(Task details)
Copy the data exactly. Images are to be left out.

-- Opening Marker --

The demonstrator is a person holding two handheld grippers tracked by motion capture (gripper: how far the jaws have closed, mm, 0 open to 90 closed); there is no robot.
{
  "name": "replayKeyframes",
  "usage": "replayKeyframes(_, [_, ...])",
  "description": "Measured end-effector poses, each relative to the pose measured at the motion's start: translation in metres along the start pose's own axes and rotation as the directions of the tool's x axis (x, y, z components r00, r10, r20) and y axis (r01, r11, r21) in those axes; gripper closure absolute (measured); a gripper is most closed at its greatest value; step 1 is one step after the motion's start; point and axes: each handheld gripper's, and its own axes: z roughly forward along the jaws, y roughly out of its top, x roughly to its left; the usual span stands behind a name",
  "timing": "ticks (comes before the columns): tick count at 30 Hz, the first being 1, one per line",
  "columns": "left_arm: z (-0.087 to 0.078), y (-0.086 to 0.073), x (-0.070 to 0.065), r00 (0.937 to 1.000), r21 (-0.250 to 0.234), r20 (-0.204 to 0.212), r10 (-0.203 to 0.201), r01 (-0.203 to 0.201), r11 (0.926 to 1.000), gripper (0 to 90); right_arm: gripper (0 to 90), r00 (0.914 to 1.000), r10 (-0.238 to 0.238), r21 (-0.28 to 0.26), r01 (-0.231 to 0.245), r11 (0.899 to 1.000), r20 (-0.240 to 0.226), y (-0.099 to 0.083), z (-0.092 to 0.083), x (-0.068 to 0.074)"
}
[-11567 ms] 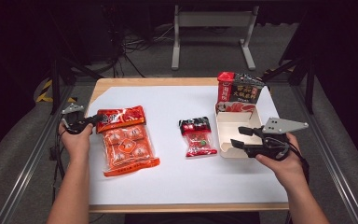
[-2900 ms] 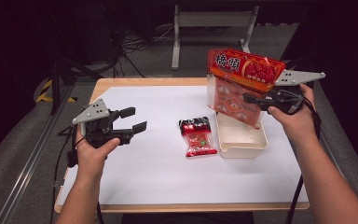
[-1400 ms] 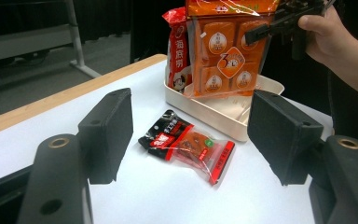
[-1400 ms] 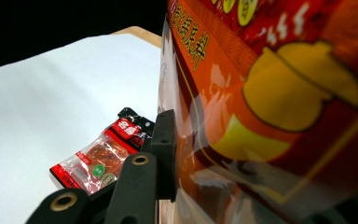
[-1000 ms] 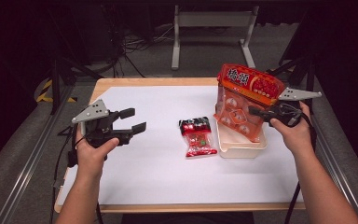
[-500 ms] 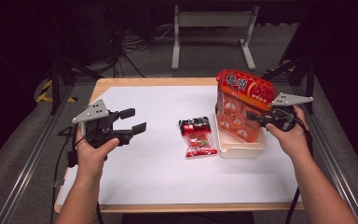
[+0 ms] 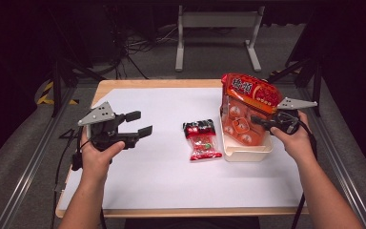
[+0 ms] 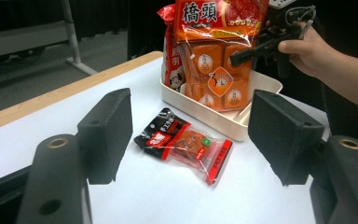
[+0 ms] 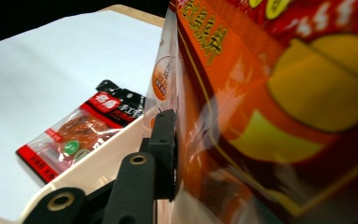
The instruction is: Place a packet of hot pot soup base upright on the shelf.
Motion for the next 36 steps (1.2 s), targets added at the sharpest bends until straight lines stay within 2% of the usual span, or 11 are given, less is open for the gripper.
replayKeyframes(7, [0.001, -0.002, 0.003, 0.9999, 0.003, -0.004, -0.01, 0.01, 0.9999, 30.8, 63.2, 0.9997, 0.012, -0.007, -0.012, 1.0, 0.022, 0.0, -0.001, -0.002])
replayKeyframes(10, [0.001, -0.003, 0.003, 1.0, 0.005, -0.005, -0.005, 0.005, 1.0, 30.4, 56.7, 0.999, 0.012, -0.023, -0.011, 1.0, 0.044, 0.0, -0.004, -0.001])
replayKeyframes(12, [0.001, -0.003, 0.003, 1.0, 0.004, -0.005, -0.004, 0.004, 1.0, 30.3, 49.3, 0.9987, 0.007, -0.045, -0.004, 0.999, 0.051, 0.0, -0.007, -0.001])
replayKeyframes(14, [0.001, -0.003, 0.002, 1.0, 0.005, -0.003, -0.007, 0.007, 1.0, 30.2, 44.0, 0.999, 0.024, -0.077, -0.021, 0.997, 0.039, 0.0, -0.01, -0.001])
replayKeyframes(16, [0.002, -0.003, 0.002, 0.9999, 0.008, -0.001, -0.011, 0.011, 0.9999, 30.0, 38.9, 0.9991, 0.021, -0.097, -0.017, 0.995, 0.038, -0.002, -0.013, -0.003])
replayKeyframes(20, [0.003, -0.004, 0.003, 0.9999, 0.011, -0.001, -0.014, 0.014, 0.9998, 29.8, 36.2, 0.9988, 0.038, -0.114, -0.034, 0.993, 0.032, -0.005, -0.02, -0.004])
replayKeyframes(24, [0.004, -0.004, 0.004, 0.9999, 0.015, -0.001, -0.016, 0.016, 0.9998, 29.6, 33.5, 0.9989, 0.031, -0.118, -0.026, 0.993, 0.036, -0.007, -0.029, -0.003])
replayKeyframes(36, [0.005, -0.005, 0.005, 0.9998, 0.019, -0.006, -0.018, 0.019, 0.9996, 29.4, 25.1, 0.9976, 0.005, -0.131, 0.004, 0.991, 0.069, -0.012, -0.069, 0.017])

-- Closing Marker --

(Answer for this exercise)
The demonstrator is a person holding two handheld grippers tracked by motion capture (gripper: how far the jaws have closed, mm, 0 open to 90 closed); there is no robot.
{
  "name": "replayKeyframes",
  "usage": "replayKeyframes(_, [_, ...])",
  "description": "Measured end-effector poses, each relative to the pose measured at the motion's start: translation in metres along the start pose's own axes and rotation as the directions of the tool's x axis (x, y, z components r00, r10, r20) and y axis (r01, r11, r21) in those axes; gripper closure absolute (measured); a gripper is most closed at its greatest value; step 1 is one step after the motion's start; point and axes: each handheld gripper's, and its own axes: z roughly forward along the jaws, y roughly out of its top, x roughly to its left; the usual span stands behind a name",
  "timing": "ticks (comes before the columns): tick count at 30 Hz, the first being 1, one per line",
  "columns": "left_arm: z (-0.087 to 0.078), y (-0.086 to 0.073), x (-0.070 to 0.065), r00 (0.937 to 1.000), r21 (-0.250 to 0.234), r20 (-0.204 to 0.212), r10 (-0.203 to 0.201), r01 (-0.203 to 0.201), r11 (0.926 to 1.000), gripper (0 to 90); right_arm: gripper (0 to 90), r00 (0.914 to 1.000), r10 (-0.238 to 0.238), r21 (-0.28 to 0.26), r01 (-0.231 to 0.245), r11 (0.899 to 1.000), r20 (-0.240 to 0.226), y (-0.099 to 0.083), z (-0.092 to 0.083), x (-0.068 to 0.074)"
}
[-11567 ms] 
[-2900 ms] 
[-1400 ms] 
[-1400 ms] 
[-1000 ms] 
[-500 ms] 
[+0 ms] 
[+0 ms] 
[+0 ms] 
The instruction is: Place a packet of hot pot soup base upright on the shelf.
Motion for the next 36 steps (1.2 s), targets added at the sharpest bends until straight lines stay within 2% of the usual span, or 11 are given, less is open for the gripper.
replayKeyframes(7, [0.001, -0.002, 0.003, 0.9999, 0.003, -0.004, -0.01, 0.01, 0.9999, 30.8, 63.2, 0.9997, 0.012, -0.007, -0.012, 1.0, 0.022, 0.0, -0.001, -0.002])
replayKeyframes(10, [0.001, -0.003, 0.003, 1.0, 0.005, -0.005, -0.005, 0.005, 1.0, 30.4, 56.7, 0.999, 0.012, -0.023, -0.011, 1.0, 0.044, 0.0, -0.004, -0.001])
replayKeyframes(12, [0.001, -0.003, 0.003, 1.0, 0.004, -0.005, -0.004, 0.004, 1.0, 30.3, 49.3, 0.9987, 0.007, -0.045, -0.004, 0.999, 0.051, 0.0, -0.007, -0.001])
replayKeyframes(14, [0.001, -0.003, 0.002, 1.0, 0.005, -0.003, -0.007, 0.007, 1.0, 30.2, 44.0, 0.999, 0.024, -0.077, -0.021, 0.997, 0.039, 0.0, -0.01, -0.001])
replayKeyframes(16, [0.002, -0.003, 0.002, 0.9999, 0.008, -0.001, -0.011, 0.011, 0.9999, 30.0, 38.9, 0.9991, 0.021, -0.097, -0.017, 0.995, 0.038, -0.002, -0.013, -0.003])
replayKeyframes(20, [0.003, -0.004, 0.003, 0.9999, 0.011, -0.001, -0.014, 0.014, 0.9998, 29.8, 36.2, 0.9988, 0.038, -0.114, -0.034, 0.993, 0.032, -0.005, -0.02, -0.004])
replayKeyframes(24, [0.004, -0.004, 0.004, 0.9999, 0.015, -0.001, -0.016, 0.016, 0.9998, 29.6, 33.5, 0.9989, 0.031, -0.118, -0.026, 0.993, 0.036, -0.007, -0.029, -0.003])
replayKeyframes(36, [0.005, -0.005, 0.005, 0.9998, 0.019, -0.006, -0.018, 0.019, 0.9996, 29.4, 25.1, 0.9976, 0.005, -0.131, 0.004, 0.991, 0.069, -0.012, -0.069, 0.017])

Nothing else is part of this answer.